Couscous only needs to sit in boiling water for 5 minutes. When it’s done let it cool and fluff it out with a fork for your baby to dig into.
You can add some vegetables or a bit of oil or butter to make it a meal all on its own.
Ready to start baby led weaning?
We hope these 30 Baby led weaning starter foods have given you some inspiration to begin your weaning journey.
Remember to keep offering baby a wide variety of foods and try to keep up a mix of vegetables, fruit, meat and grains.
Don’t worry if your little one turns his nose up at some foods. Just offer them again in a few days time.
It can take several tries to like a new food so don’t give up, And enjoy baby’s journey into the wonderful world of food!
Baby led weaning choking concerns
A common concern when parents start giving their baby solid foods to chew is the fear of choking. It’s a real worry and can make you scared when you start giving your baby finger foods.
A study carried out in 2016 found that there is no greater risk of babies choking if they do baby led weaning compared to babies who start with purees.
That said, all babies should be closely supervised when they start weaning and never left alone while eating, even for a minute.
Start with soft finger foods
It’s best to start with soft finger foods that are easily mashable by your baby’s gums.
Peel and chop the fruit and vegetables and cook them until they are soft and chewable.
The softness test
To test it to see if your baby’s food is soft enough, place the food in your mouth and see if you can easily mash it with your tongue onto the roof of your mouth.
How to cut finger foods for baby led weaning
It can be a good idea to make batons of finger food. These are long enough for your baby to pick up and grasp in their hands, and thin enough that they don’t get stuck in their windpipe.
Alternatively you can cut up food into small pieces for your baby to pick up and chew.
Rule of thumb for chopping finger foods
Use the rule of thumb to guide you when you chop food. Everything should be cut smaller than a thumb’s width before it is served to babies and young children.
For small pieces, they should be about the size of a chick pea.
Your baby might prefer their food to be thin sticks or little chunks. Try both and see what works best for them.

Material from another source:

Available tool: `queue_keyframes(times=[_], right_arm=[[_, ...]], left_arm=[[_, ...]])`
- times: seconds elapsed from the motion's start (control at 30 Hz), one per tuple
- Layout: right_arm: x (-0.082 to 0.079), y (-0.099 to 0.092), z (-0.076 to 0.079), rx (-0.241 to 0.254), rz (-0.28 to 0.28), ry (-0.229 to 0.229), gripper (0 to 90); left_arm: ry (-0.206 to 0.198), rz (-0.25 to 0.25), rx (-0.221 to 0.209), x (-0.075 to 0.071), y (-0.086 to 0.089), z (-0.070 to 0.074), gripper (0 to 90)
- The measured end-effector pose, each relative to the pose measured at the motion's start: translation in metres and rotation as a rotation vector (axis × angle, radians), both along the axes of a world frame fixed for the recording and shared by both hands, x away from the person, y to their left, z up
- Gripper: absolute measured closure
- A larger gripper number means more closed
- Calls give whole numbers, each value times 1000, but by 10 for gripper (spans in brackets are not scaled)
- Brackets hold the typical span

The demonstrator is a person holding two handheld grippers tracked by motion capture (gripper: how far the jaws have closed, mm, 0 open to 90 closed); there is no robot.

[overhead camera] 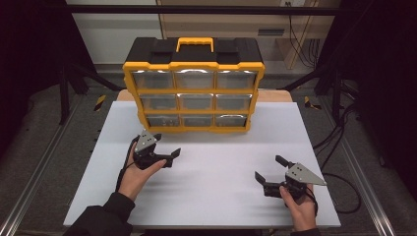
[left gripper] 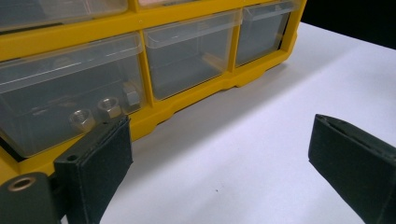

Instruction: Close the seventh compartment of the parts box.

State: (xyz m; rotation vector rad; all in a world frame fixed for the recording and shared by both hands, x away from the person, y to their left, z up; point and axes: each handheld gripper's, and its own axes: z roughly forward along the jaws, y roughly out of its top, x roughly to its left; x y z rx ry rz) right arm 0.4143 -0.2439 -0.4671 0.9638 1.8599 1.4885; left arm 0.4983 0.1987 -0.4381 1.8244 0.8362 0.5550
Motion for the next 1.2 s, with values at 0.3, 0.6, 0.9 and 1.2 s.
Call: queue_keyframes(times=[0.3, 0.6, 0.9, 1.2], right_arm=[[0, -1, 0, 2, -8, -5, 37], [0, -1, 0, 0, -8, -3, 36], [0, -6, 1, 6, -21, -4, 36], [-1, -13, 2, 16, -46, -2, 36]], left_arm=[[-24, -17, -21, -9, 7, 5, 53], [-55, -33, -67, -18, 13, 14, 47], [-76, -50, -62, -26, 20, 17, 47], [-122, -46, -78, -34, 33, 22, 48]])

Foods that are choking hazards for toddlers and babies
Never serve foods that are round and could get stuck in your baby’s air pipe. So avoid foods like whole grapes, whole cherry tomatoes, whole cherries and whole nuts.

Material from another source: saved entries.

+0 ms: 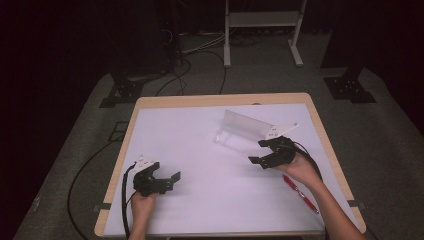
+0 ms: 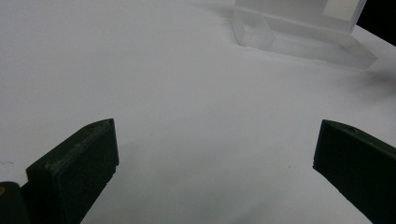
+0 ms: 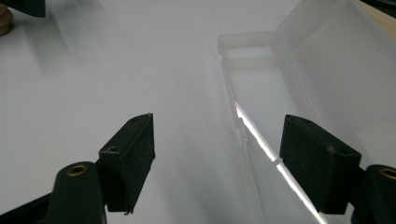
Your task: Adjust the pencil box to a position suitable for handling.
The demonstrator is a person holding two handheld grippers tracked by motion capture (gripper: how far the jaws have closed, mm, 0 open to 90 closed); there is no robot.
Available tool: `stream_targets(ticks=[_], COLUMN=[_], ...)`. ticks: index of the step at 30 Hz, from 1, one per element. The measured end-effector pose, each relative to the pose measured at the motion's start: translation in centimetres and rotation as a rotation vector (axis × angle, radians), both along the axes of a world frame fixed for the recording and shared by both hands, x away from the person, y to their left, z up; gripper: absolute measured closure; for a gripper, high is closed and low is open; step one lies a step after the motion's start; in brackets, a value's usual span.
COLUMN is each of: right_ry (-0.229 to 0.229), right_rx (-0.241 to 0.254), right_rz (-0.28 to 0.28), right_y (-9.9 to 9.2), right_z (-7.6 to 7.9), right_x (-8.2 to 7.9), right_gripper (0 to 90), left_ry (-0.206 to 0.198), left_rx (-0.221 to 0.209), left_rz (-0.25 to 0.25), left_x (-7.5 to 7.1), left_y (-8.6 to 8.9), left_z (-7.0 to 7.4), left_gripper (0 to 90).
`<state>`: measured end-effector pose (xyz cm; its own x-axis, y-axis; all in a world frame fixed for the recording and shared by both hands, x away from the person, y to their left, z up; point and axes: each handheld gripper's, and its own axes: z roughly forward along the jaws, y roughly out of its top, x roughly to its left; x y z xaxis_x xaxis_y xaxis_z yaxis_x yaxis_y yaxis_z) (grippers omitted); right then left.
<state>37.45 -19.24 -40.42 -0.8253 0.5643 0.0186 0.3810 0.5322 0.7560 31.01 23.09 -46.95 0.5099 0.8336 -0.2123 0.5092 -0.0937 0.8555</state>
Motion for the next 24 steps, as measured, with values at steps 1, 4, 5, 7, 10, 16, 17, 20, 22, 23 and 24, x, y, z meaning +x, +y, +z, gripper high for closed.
stream_targets(ticks=[1, 4, 5, 7, 10, 16, 17, 20, 22, 23, 24], right_ry=[0.001, 0.003, 0.003, 0.008, 0.009, 0.026, 0.028, 0.035, 0.038, 0.049, 0.049], right_rx=[-0.003, -0.007, -0.007, -0.013, -0.024, -0.032, -0.033, -0.036, -0.041, -0.042, -0.049], right_rz=[0.003, 0.003, 0.003, 0.004, 0.007, 0.01, 0.011, 0.007, 0.007, 0.003, -0.002], right_y=[0.2, 0.5, 0.5, 0.7, 1.0, 1.6, 1.7, 1.9, 1.9, 2.0, 2.0], right_z=[-0.1, -0.2, -0.2, -0.4, -0.6, -1.2, -1.3, -1.8, -2.0, -2.3, -2.5], right_x=[0.2, 0.5, 0.5, 0.9, 1.3, 2.0, 2.1, 2.5, 2.7, 2.9, 3.0], right_gripper=[25.8, 25.8, 25.8, 25.9, 26.4, 29.5, 30.7, 34.9, 38.2, 42.2, 43.3], left_ry=[0.0, 0.0, -0.001, -0.001, -0.002, 0.0, 0.0, 0.0, 0.0, 0.0, 0.0], left_rx=[0.0, -0.001, 0.0, 0.0, 0.001, -0.002, -0.002, -0.001, -0.001, -0.001, -0.001], left_rz=[0.0, 0.0, -0.001, -0.001, -0.001, 0.001, 0.001, 0.001, 0.0, 0.0, 0.0], left_x=[0.0, 0.0, 0.0, 0.0, 0.0, 0.0, 0.0, 0.0, 0.0, 0.0, 0.0], left_y=[0.0, 0.0, 0.0, 0.0, 0.0, 0.0, 0.1, 0.1, 0.1, 0.0, 0.1], left_z=[0.0, 0.0, 0.0, 0.0, 0.0, 0.0, 0.0, 0.0, 0.0, 0.0, 0.0], left_gripper=[0.0, 0.0, 0.0, 0.0, 0.0, 0.0, 0.0, 0.0, 0.0, 0.0, 0.0])
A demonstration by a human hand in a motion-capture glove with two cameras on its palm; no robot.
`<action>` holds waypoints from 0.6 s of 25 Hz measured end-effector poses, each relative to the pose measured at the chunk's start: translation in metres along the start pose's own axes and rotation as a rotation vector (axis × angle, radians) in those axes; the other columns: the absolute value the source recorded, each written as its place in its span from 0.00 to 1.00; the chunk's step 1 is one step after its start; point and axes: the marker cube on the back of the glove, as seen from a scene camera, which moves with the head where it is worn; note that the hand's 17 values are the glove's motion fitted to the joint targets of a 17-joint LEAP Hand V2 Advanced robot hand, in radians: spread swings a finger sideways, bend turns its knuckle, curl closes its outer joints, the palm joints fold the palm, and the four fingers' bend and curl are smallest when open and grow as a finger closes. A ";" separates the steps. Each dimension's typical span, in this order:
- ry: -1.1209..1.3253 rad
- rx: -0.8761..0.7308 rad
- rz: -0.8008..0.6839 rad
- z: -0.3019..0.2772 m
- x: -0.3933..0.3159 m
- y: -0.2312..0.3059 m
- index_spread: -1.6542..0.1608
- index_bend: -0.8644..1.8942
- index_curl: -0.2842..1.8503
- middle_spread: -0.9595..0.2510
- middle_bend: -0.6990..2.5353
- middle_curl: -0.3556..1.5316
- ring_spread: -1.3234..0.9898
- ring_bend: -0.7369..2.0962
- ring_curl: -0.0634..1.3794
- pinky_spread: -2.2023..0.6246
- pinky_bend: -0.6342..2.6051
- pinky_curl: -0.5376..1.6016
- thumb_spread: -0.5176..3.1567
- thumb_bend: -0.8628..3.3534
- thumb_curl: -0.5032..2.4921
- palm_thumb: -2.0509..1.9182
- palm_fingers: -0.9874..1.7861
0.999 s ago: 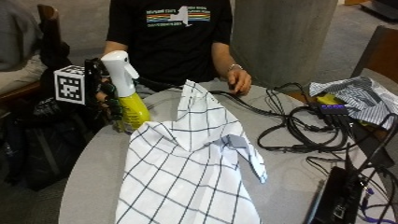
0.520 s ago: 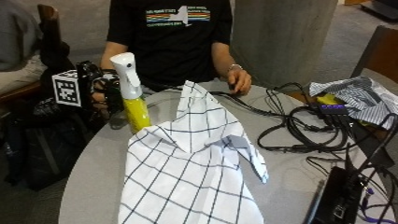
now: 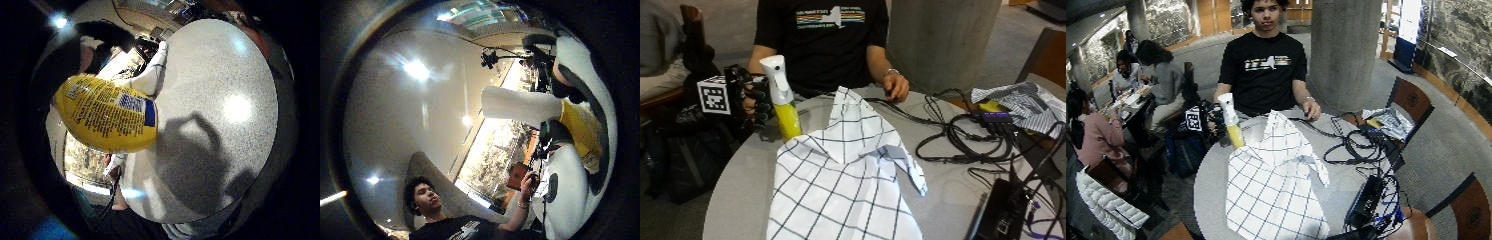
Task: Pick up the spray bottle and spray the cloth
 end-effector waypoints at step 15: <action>0.078 -0.152 0.023 0.013 -0.003 0.000 0.73 0.35 0.27 0.83 0.29 0.42 0.59 0.35 0.28 0.88 0.30 0.42 0.38 0.20 0.32 0.73 0.48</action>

Raw carrot and apple are also a choking risk. Always peel, chop and cook until soft before serving.
Foods that can swell in the throat after chewing can also be a choking hazard. So take care with foods like banana and melon. Make sure you cut them into nice small pieces before giving them to your baby.
Other foods that are best to avoid for small babies and toddlers due to the risk of choking include hot dog sausages, popcorn and marshmallows.
The difference between gagging and choking
Lots of babies gag when they start eating solids. This can be alarming for parents but it is not the same as choking.
Gagging can sound worrying but it’s a way of your baby bringing any bigger lumps back to the front of his mouth to mash them down again.
Gagging is noisy but choking is silent, which is why it is so important to keep a close eye on your baby as they eat.
If they eat a round piece of food that blocks their airway then they can choke. A baby who chokes is unable to cry, cough, make any noise or breathe. If your baby chokes then it’s important to act quickly.
What to do if your baby chokes
There are a number of things you can do to prevent choking. Take care to offer safer foods and prepare them correctly as we have outlined above. But if the worst happens and they do choke, it’s good to know what to do.
A bit of research done ahead of time can make all the difference. You could find a local first aid course to help you gain valuable skills.
There are also a number of helpful videos online, like the one above, that explain what to do. Or you could read some of the helpful articles like this piece here from British Red Cross: First aid for a baby who is choking.
Be prepared to act if the worst happens. We hope that it never does and that you and baby can enjoy a wonderful weaning adventure together.